GRAM NEGATIVE BACILLI WITHIN1_241103_154300
GRAM NEGATIVE BACILLI WITHIN1_241103_154300
GRAM NEGATIVE BACILLI WITHIN1_241103_154300
Enterocolitis caused by Shigella is often called bacillary dysentery. The term dysentery refers to bloody diarrhea.
Important Properties
Shigellae are non–lactose-fermenting, gram-negative rods that can be distinguished from salmonellae by three criteria:
1. they produce no gas from the fermentation of glucose,
2. they do not produce H2S, and
3. they are nonmotile.
All shigellae have O antigens (polysaccharide) in their cell walls, and these antigens are used to divide the genus into
four groups: A, B, C, and D.
Clinical Findings
After an incubation period of 1 to 4 days, symptoms begin with fever and abdominal cramps, followed by diarrhea,
which may be watery at first but later contains blood and mucus. The disease varies from mild to severe depending on
two major factors:
- the species of Shigella and
- the age of the patient, with young children and elderly people being the most severely affected.
Shigella dysenteriae, which causes the most severe disease, Shigella sonnei, which causes mild disease. The diarrhea
resolves in 2 or 3 days; in severe cases, antibiotics can shorten the course. Serum agglutinins appear after recovery but
are not protective because the organism does not enter the blood. The role of intestinal IgA in protection is uncertain.
Laboratory Diagnosis
Shigellae form non–lactose-fermenting (colorless) colonies on MacConkey’s or EMB agar. On TSI agar, they cause an
alkaline slant and an acid butt, with no gas and no H2S. Shigella appears as clear or green colonies on a media such as
Hektoen enteric (HE) agar, whereas Salmonella appears black as a result of production of H2S. Confirmation of the
organism as Shigella and determination of its group are done by slide agglutination. One important adjunct to
laboratory diagnosis is a methylene blue stain of a fecal sample to determine whether neutrophils are present. If they
are found, an invasive organism such as Shigella, Salmonella, or Campylobacter is involved rather than a toxin-
producing organism such as V. cholerae, E. coli, or Clostridium perfringens. (Certain viruses also cause diarrhea without
neutrophils in the stool.)
Treatment
Fluid and electrolyte replacement. In mild cases, no antibiotics. In severe cases, a fluoroquinolone (e.g., ciprofloxacin) is
the drug, but plasmids conveying multiple drug resistance is high enough that antibiotic sensitivity tests must be
performed. Trimethoprimsulfamethoxazole is an alternative choice. Antiperistaltic drugs are contraindicated in
shigellosis, because they prolong the fever, diarrhea, and excretion of the organism.
Prevention
Is dependent on interruption of fecal–oral transmission by proper sewage disposal, chlorination of water, and personal
hygiene (handwashing by food handlers). There is no vaccine, and prophylactic antibiotics are not recommended.
VIBRIO
Vibrio cholerae causes cholera. Vibrio parahaemolyticus causes diarrhea associated with eating raw or improperly
cooked seafood. Vibrio vulnificus causes cellulitis and sepsis.
Important Properties
Vibrios are curved, comma-shaped, gram-negative rods. V. cholerae is divided into two groups according to the nature
of its O cell wall antigen. Members of the O1 group cause epidemic disease, whereas non-O1 organisms either cause
sporadic disease or are nonpathogens. The O1 organisms have two biotypes, called classic and El Tor, and three
serotypes, called Ogawa, Inaba, and Hikojima. (Biotypes are based on differences in biochemical reactions, whereas
serotypes are based on antigenic differences.) These features are used to characterize isolates in epidemiologic
investigations. Serogroup O139 organisms, which caused a major epidemic in 1992, are identified by their reaction to
antisera to the O139 polysaccharide antigens (O antigen).

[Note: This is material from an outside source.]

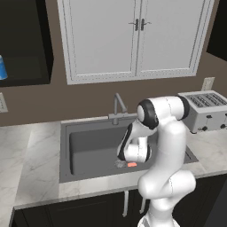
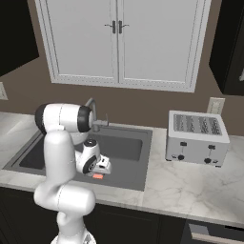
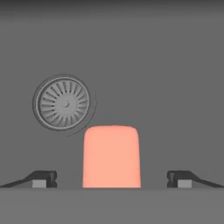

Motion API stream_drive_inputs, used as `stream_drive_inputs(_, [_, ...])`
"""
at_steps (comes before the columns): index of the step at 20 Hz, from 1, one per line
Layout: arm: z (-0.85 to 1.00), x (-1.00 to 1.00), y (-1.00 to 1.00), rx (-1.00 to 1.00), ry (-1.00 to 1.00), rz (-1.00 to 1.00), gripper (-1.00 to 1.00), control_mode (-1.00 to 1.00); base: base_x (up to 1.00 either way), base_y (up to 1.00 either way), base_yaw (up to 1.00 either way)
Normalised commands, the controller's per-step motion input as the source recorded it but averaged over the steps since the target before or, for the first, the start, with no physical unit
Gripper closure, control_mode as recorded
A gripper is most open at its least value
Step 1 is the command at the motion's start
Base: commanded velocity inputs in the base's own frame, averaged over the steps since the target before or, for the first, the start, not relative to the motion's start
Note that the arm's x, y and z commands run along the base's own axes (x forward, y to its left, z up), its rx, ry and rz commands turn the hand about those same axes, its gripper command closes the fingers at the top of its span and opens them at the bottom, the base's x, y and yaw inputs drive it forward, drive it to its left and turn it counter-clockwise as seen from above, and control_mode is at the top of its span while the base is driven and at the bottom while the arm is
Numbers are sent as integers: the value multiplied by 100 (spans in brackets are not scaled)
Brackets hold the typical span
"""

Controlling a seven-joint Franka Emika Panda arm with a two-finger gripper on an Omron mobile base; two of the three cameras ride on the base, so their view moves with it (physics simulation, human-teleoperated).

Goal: Pick up the bar soap and soap dispenser from the sink, and place them back in the cabinet, and close the cabinet door.

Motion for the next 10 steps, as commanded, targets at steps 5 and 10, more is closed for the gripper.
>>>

Vibrio parahaemolyticus and V. vulnificus are marine organisms; they live primarily in the ocean, especially in warm salt
water. They are halophilic (i.e., they require a high NaCl concentration to grow).
1. Vibrio cholerae
Pathogenesis
Vibrio cholerae is transmitted by fecal contamination of water and food, primarily from human sources. Human
carriers are asymptomatic. The main animal reservoirs are marine shellfish, such as shrimp and oysters. Ingestion of
these without adequate cooking can transmit the disease. The pathogenesis of cholera is dependent on colonization of
the small intestine by the organism and secretion of enterotoxin. For colonization to occur, large numbers of bacteria
must be ingested because the organism is particularly sensitive to stomach acid. Persons with little/no stomach acid,
such as those taking antacids or those who have had gastrectomy, are much more susceptible.

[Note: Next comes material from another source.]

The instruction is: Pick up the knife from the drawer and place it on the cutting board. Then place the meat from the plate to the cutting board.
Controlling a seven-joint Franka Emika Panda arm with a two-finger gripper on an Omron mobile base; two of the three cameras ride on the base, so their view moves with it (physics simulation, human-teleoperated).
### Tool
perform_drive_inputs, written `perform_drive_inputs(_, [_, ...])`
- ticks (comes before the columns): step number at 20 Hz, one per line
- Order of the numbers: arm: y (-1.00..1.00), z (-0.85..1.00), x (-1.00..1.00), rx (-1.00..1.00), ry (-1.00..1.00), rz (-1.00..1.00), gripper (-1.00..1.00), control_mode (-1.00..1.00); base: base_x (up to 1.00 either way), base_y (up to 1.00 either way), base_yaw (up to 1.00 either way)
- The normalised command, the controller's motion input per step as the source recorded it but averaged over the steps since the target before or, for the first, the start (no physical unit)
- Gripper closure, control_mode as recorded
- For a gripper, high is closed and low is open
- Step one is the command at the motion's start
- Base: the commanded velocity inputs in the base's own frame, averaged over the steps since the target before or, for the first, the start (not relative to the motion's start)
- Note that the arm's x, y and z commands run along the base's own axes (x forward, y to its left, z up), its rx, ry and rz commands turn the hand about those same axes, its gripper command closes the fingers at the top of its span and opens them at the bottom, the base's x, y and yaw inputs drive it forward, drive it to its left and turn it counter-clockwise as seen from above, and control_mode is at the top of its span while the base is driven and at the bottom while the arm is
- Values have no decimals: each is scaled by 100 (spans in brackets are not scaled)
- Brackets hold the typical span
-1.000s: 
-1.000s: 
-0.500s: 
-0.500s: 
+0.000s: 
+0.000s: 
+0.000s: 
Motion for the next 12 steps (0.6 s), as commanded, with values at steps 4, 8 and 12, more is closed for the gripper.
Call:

Adherence to the cells of the brush border of the gut, which is a requirement for colonization, is related to secretion of
the bacterial enzyme, mucinase, which dissolves the protective glycoprotein coating over the intestinal cells. After
adhering, the organism multiplies and secretes an enterotoxin called choleragen (cholera toxin). This exotoxin can
reproduce the symptoms of cholera even in the absence of the Vibrio organisms. Choleragen consists of an A (active)
subunit and a B (binding) subunit. The B subunit, which is a pentamer composed of five identical proteins, binds to a
ganglioside receptor on the surface of the enterocyte. The A subunit is inserted into the cytosol, where it catalyzes the
addition of ADP-ribose to the Gs protein (Gs is the stimulatory G protein). This locks the Gs protein in the “on”

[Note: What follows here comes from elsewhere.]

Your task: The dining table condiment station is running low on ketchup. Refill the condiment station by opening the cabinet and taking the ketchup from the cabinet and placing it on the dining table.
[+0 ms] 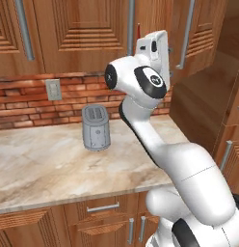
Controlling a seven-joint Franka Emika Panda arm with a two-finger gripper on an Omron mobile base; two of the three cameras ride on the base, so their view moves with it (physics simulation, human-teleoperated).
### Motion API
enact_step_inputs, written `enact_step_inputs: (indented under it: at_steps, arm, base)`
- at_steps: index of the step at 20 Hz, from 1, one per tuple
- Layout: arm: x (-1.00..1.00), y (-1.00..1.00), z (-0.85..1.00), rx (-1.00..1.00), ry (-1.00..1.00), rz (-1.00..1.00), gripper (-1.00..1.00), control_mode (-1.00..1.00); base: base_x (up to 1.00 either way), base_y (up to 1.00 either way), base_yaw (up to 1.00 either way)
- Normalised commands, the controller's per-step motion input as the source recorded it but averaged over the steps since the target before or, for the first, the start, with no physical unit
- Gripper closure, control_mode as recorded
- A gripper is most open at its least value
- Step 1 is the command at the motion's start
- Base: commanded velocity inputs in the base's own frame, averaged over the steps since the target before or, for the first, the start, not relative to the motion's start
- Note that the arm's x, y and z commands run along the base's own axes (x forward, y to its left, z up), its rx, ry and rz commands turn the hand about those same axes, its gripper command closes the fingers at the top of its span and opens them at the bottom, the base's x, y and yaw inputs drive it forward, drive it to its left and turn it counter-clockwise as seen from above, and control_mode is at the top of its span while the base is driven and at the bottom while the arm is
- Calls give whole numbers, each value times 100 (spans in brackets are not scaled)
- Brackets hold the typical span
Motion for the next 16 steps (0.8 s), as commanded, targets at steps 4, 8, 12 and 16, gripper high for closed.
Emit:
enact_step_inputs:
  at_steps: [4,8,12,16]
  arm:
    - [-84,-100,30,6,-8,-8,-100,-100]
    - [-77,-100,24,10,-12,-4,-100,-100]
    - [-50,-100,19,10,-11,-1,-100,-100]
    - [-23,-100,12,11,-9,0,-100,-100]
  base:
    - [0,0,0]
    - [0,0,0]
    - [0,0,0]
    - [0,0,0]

position, which causes the persistent /activation of adenylate cyclase resulting an overproduction of cyclic AMP that
activates AMP-dependent protein kinase, an enzyme that phosphorylates ion transporters in the cell membrane,
resulting in the loss of water and ions from the cell. The watery efflux enters the lumen of the gut, resulting in a
massive watery diarrhea that contains neither neutrophils nor red blood cells.
Morbidity and death are due to dehydration and electrolyte imbalance. However, if treatment is instituted promptly,
the disease runs a self-limited course in up to 7 days. Non-O1 V. cholerae is an occasional cause of diarrhea associated
with eating shellfish obtained from the coastal waters.
Clinical Findings
Watery diarrhea in large volumes is the hallmark of cholera. There are no red blood cells or white blood cells in the
stool. Rice-water stool is the term often applied to the nonbloody effluent. There is no abdominal pain, only
dehydration. The loss of fluid and electrolytes leads to cardiac and renal failure. Acidosis and hypokalemia also occur as
a result of loss of bicarbonate and potassium in the stool. The mortality rate without treatment is 40%.
Laboratory Diagnosis
Most of the Vibrio species require salt for growth and therefore specialized media, such as thiosulfate citrate bile salts
sucrose (TCBS) agar or tellurite-taurocholategelatin are used. Most of the Vibrio species will grow on blood agar and
may appear β-hemolytic, but poor growth is seen on MacConkey agar. Vibrio cholerae appear as yellow colonies, and
V. parahaemolyticus and V. vulnificus appear as green colonies on TCBS agar.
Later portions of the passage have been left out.